Frank J. Berendt, Kang Sik Park, James Trimmer

Research output: Contribution to journalArticle

37 Scopus citations

Abstract

Reversible phosphorylation of ion channels underlies cellular plasticity in mammalian neurons. Voltage-gated sodium or Nav channels underlie action potential initiation and propagation, dendritic excitability, and many other aspects of neuronal excitability. Various protein kinases have been suggested to phosphorylate the primary or α subunit of Nav channels, affecting diverse aspects of channel function. Previous studies of Nav α subunit phosphorylation have led to the identification of a small set of phosphorylation sites important in mediating diverse aspects of Nav channel function. Here we use nanoflow liquid chromatography tandem mass spectrometry (nano-LC MS/MS) on Nav α subunits affinity-purified from rat brain with two distinct monoclonal antibodies to identify 15 phosphorylation sites on Nav1.2, 12 of which have not been previously reported. We also found 3 novel phosphorylation sites on Nav1.1. In general, commonly used phosphorylation site prediction algorithms did not accurately predict these novel in vivo phosphorylation sites.

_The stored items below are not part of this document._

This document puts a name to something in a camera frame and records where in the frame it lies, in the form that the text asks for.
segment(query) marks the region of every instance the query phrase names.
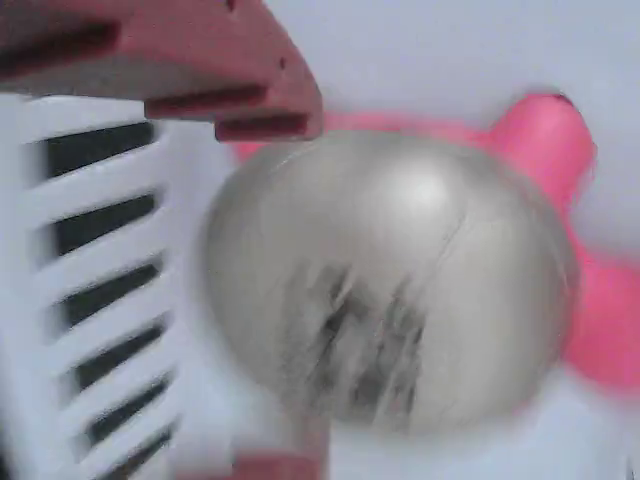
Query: pink toy
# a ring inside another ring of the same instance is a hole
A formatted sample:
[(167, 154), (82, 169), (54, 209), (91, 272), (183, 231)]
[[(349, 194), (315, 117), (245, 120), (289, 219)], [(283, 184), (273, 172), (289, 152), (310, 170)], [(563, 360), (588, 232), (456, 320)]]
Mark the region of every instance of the pink toy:
[(0, 91), (141, 100), (227, 140), (313, 138), (313, 75), (261, 0), (0, 2)]
[[(590, 170), (595, 146), (580, 113), (559, 95), (529, 95), (487, 131), (386, 114), (335, 115), (329, 129), (403, 130), (441, 136), (500, 155), (528, 176), (564, 220), (581, 265), (579, 300), (567, 346), (569, 362), (616, 393), (640, 389), (640, 268), (587, 249), (569, 211)], [(236, 145), (242, 161), (261, 144)]]

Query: red plastic piece
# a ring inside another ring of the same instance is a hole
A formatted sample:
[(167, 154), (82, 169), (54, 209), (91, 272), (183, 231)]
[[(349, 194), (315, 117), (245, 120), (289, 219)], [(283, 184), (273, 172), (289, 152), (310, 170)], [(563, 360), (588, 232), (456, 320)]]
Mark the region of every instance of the red plastic piece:
[[(330, 130), (402, 130), (497, 153), (529, 177), (564, 221), (581, 268), (566, 358), (586, 377), (622, 394), (640, 394), (640, 265), (588, 249), (570, 225), (570, 209), (595, 157), (578, 110), (558, 95), (528, 95), (489, 131), (378, 113), (333, 115)], [(234, 145), (240, 161), (263, 144)]]
[(323, 480), (317, 462), (284, 454), (263, 454), (238, 458), (230, 475), (180, 474), (176, 480)]
[(142, 100), (221, 141), (322, 130), (313, 76), (260, 0), (4, 0), (0, 91)]

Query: black slot
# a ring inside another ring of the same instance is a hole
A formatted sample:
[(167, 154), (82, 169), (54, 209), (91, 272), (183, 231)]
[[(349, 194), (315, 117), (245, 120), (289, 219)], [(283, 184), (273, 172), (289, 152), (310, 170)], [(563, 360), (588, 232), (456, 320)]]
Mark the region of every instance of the black slot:
[(128, 400), (120, 407), (106, 413), (87, 428), (87, 436), (94, 447), (140, 413), (147, 405), (164, 394), (171, 383), (170, 376), (154, 382), (149, 388)]
[(142, 333), (115, 347), (99, 352), (95, 357), (75, 367), (74, 374), (79, 388), (84, 390), (96, 383), (109, 372), (156, 342), (165, 330), (164, 322), (159, 321)]
[(131, 478), (145, 463), (147, 463), (163, 446), (171, 441), (175, 425), (170, 425), (160, 431), (154, 437), (147, 440), (124, 462), (116, 465), (107, 473), (96, 477), (94, 480), (123, 480)]
[(149, 215), (156, 207), (155, 195), (148, 194), (59, 220), (52, 225), (56, 254), (66, 255)]
[(158, 276), (160, 268), (161, 262), (156, 261), (68, 296), (61, 305), (69, 328), (148, 284)]
[(144, 147), (153, 142), (155, 131), (149, 122), (76, 133), (44, 141), (46, 175), (55, 178), (107, 158)]

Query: white surface
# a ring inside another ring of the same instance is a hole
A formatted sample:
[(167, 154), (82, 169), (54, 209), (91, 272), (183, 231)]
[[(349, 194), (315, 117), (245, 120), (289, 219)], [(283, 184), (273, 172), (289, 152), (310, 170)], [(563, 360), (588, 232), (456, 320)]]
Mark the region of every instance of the white surface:
[(266, 0), (329, 106), (488, 125), (514, 96), (561, 90), (599, 149), (579, 231), (640, 259), (640, 45), (633, 0)]
[[(388, 108), (487, 125), (531, 88), (555, 87), (582, 110), (599, 146), (595, 182), (578, 209), (579, 229), (619, 251), (639, 254), (640, 163), (636, 112), (640, 64), (634, 62), (640, 6), (609, 2), (465, 0), (269, 0), (308, 58), (329, 104)], [(224, 460), (229, 442), (267, 442), (265, 402), (238, 380), (222, 348), (202, 342), (206, 317), (193, 273), (203, 215), (231, 170), (225, 147), (207, 125), (163, 124), (160, 142), (104, 166), (32, 188), (36, 152), (23, 142), (127, 123), (139, 105), (46, 99), (21, 104), (0, 97), (0, 388), (1, 413), (27, 480), (89, 480), (154, 427), (183, 415), (175, 456)], [(166, 187), (158, 213), (41, 272), (31, 268), (28, 232), (79, 208), (100, 205), (154, 184)], [(162, 281), (142, 289), (52, 342), (53, 313), (43, 308), (74, 285), (166, 248)], [(65, 405), (58, 381), (74, 358), (170, 309), (162, 342)], [(178, 376), (167, 395), (86, 457), (77, 434), (101, 406), (132, 392), (169, 364)], [(559, 372), (511, 430), (464, 447), (399, 451), (345, 432), (332, 448), (332, 478), (389, 480), (617, 480), (637, 414), (601, 399)], [(145, 478), (162, 478), (166, 455)]]

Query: plastic toy
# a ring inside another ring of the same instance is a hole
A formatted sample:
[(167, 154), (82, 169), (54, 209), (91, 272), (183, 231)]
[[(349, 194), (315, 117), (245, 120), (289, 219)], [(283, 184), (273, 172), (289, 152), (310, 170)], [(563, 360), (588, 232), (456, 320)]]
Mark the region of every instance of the plastic toy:
[(0, 21), (0, 91), (142, 100), (222, 141), (322, 129), (313, 76), (260, 0), (12, 0)]
[[(637, 393), (640, 353), (634, 345), (640, 341), (640, 273), (631, 265), (591, 252), (571, 229), (568, 218), (571, 203), (592, 166), (595, 146), (569, 100), (561, 95), (526, 96), (488, 132), (378, 114), (334, 116), (326, 124), (336, 130), (403, 131), (444, 138), (491, 152), (515, 172), (528, 177), (562, 219), (580, 266), (572, 328), (565, 350), (567, 360), (611, 393)], [(238, 145), (240, 160), (260, 147)], [(266, 161), (267, 157), (260, 155), (256, 160), (260, 158)], [(254, 163), (250, 168), (258, 167)], [(277, 186), (276, 179), (277, 173), (273, 180)], [(273, 461), (287, 462), (286, 458), (276, 457)]]

Our results demonstrate that specific Nav α subunits isolated from rat brain are highly phosphorylated, and suggest extensive modulation of Nav channel activity in mammalian brain. Identification of phosphorylation sites using monoclonal antibody-based immunopurification and mass spectrometry is an effective approach to define the phosphorylation status of Nav channels and other important membrane proteins in mammalian brain.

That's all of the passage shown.